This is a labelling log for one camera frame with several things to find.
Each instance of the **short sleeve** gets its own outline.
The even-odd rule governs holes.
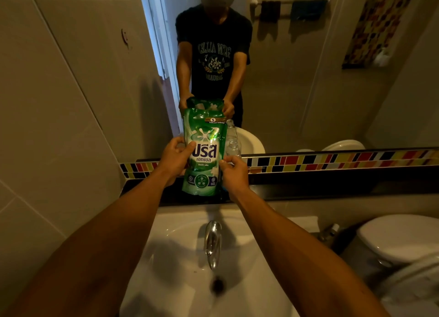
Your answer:
[[[191,42],[191,30],[190,22],[187,13],[183,12],[177,16],[175,21],[175,28],[177,29],[177,41],[180,42]]]
[[[250,43],[252,42],[253,26],[248,19],[245,19],[238,31],[236,52],[243,52],[247,55],[247,65],[250,64]]]

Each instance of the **person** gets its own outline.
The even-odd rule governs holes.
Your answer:
[[[230,8],[233,0],[201,0],[176,20],[177,79],[181,114],[187,99],[223,99],[223,112],[242,127],[241,88],[252,41],[252,24]],[[192,76],[192,91],[189,90]]]
[[[174,183],[195,149],[195,142],[178,148],[180,142],[181,137],[172,139],[148,178],[74,232],[3,317],[118,314],[163,189]],[[342,259],[251,191],[241,159],[225,157],[220,166],[232,201],[301,317],[389,316]]]

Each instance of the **detergent refill pouch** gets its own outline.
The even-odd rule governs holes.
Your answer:
[[[183,191],[193,195],[214,196],[219,191],[220,160],[226,143],[226,120],[223,102],[190,98],[184,112],[184,140],[197,143],[189,158]]]

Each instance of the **white ceramic sink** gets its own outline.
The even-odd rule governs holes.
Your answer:
[[[239,210],[162,212],[128,285],[121,317],[298,316]],[[215,273],[203,251],[210,220],[222,224]],[[225,286],[220,296],[211,292],[215,277]]]
[[[265,154],[262,142],[249,131],[237,128],[239,142],[241,143],[243,154]]]

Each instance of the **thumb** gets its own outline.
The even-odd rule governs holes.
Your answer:
[[[226,170],[226,169],[231,169],[232,166],[230,164],[228,164],[227,162],[225,162],[224,160],[221,160],[219,162],[219,167],[221,168],[222,171]]]
[[[184,157],[189,158],[194,151],[196,145],[197,143],[195,141],[191,141],[181,153],[184,155]]]

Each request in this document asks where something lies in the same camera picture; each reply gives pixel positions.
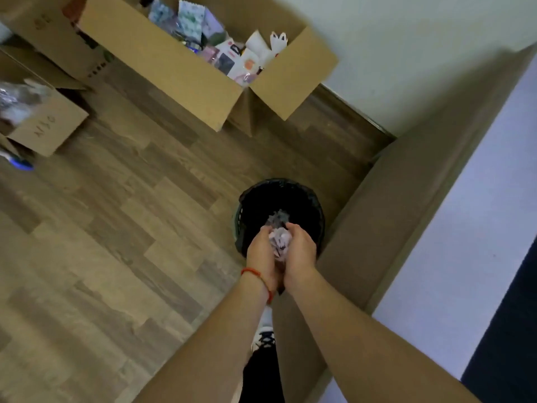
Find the person's right arm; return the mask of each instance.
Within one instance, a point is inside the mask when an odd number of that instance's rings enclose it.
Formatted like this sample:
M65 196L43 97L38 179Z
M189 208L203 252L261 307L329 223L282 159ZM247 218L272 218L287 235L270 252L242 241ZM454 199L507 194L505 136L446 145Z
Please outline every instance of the person's right arm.
M349 403L479 403L444 369L336 291L315 269L313 240L296 224L287 228L293 240L285 287Z

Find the orange string bracelet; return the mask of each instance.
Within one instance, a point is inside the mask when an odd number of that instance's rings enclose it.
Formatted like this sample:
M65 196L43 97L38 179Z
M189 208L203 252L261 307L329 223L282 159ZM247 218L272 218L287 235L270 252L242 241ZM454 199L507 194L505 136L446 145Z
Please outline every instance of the orange string bracelet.
M249 273L252 273L254 276L258 277L262 282L263 284L265 285L265 288L267 289L268 291L268 301L267 301L267 304L270 304L272 302L272 297L273 297L273 294L272 294L272 291L270 291L269 289L269 285L267 284L267 282L265 281L265 279L263 277L261 277L261 273L259 271L257 271L256 269L251 269L249 267L245 268L245 269L242 269L241 270L241 276L243 275L243 273L245 273L246 271L248 271Z

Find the trash can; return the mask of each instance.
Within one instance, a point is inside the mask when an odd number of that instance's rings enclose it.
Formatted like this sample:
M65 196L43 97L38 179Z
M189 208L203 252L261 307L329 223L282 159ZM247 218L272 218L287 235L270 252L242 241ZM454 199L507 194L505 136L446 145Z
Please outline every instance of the trash can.
M248 188L239 197L234 217L237 251L246 257L248 246L279 210L289 215L289 222L299 224L317 244L317 254L324 237L324 214L312 189L285 178L266 179Z

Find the person's left arm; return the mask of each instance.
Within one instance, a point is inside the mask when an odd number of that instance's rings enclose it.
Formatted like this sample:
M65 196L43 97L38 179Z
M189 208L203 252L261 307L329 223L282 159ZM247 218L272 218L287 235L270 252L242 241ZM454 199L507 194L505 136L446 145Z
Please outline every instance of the person's left arm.
M248 248L247 267L258 270L269 288L279 275L263 227ZM243 274L211 315L144 387L135 403L229 403L250 356L253 336L268 299L263 282Z

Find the open cardboard box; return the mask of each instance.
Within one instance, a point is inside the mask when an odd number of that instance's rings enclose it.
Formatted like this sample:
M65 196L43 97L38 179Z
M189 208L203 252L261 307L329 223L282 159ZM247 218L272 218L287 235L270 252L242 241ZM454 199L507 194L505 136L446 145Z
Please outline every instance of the open cardboard box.
M286 49L245 89L151 23L140 0L83 1L0 0L0 20L84 82L106 61L76 33L78 20L83 33L217 131L229 118L251 135L254 94L287 119L337 64L313 30L275 0L188 0L207 6L237 41L256 29L265 41L272 31L287 34ZM179 0L163 1L177 10Z
M25 79L50 86L52 93L17 127L2 123L0 144L17 156L20 153L11 141L50 156L88 117L87 112L59 93L57 88L80 90L84 85L34 51L0 47L0 81L23 84Z

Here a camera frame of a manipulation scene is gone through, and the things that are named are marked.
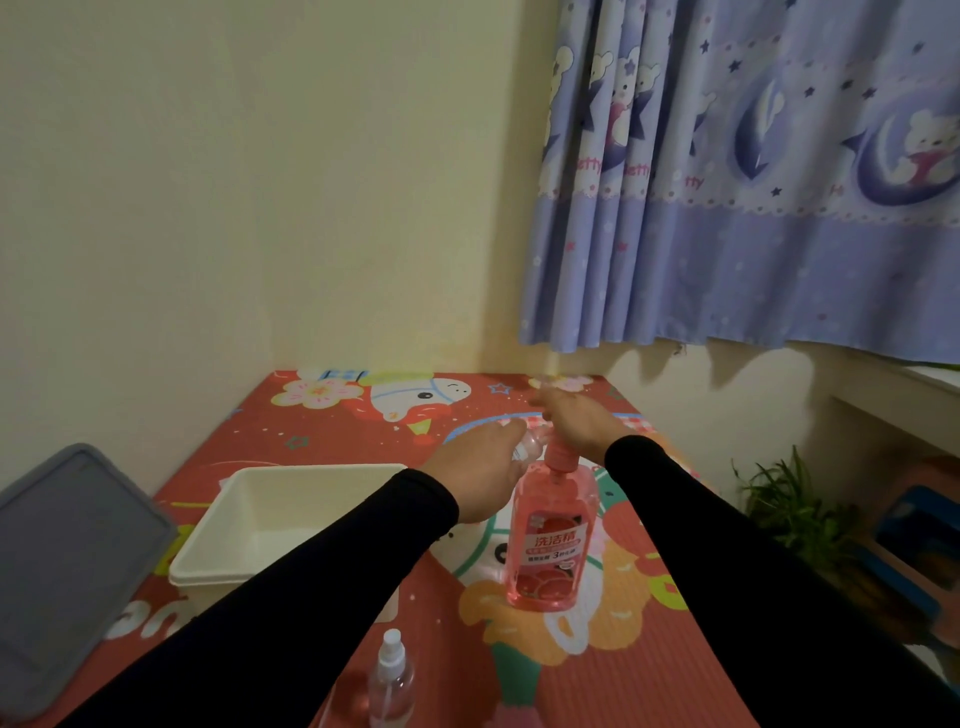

◆ **TASK ITEM**
Once the line containing "Each instance of the **white" has been copied, stop; everything from the first line of the data up to it must be copied exactly, without pictures.

◆ **TASK RESULT**
This is a labelling log for one camera frame with several things to find.
Each instance of the **short sleeve** gets its own outline.
The even-odd rule governs holes.
Your answer:
[[[191,42],[191,30],[190,22],[187,13],[183,12],[177,16],[175,21],[175,28],[177,29],[177,41],[180,42]]]
[[[250,43],[252,42],[253,26],[248,19],[245,19],[238,31],[236,52],[243,52],[247,55],[247,65],[250,64]]]

Each instance of the **person** gets its own outline.
The even-odd rule governs holes.
Your answer:
[[[230,8],[233,0],[201,0],[176,20],[177,79],[181,114],[187,99],[223,99],[223,112],[242,127],[241,88],[252,41],[252,24]],[[192,76],[192,91],[189,90]]]
[[[174,183],[195,149],[195,142],[178,148],[180,142],[181,137],[172,139],[148,178],[74,232],[3,317],[118,314],[163,189]],[[342,259],[251,191],[241,159],[225,157],[220,166],[232,201],[301,317],[389,316]]]

Each instance of the **detergent refill pouch** gets its own outline.
The even-odd rule governs holes.
Your answer:
[[[183,191],[193,195],[214,196],[219,191],[220,160],[226,143],[226,120],[223,102],[190,98],[184,112],[184,140],[197,143],[189,158]]]

Each instance of the **white ceramic sink** gets its own outline.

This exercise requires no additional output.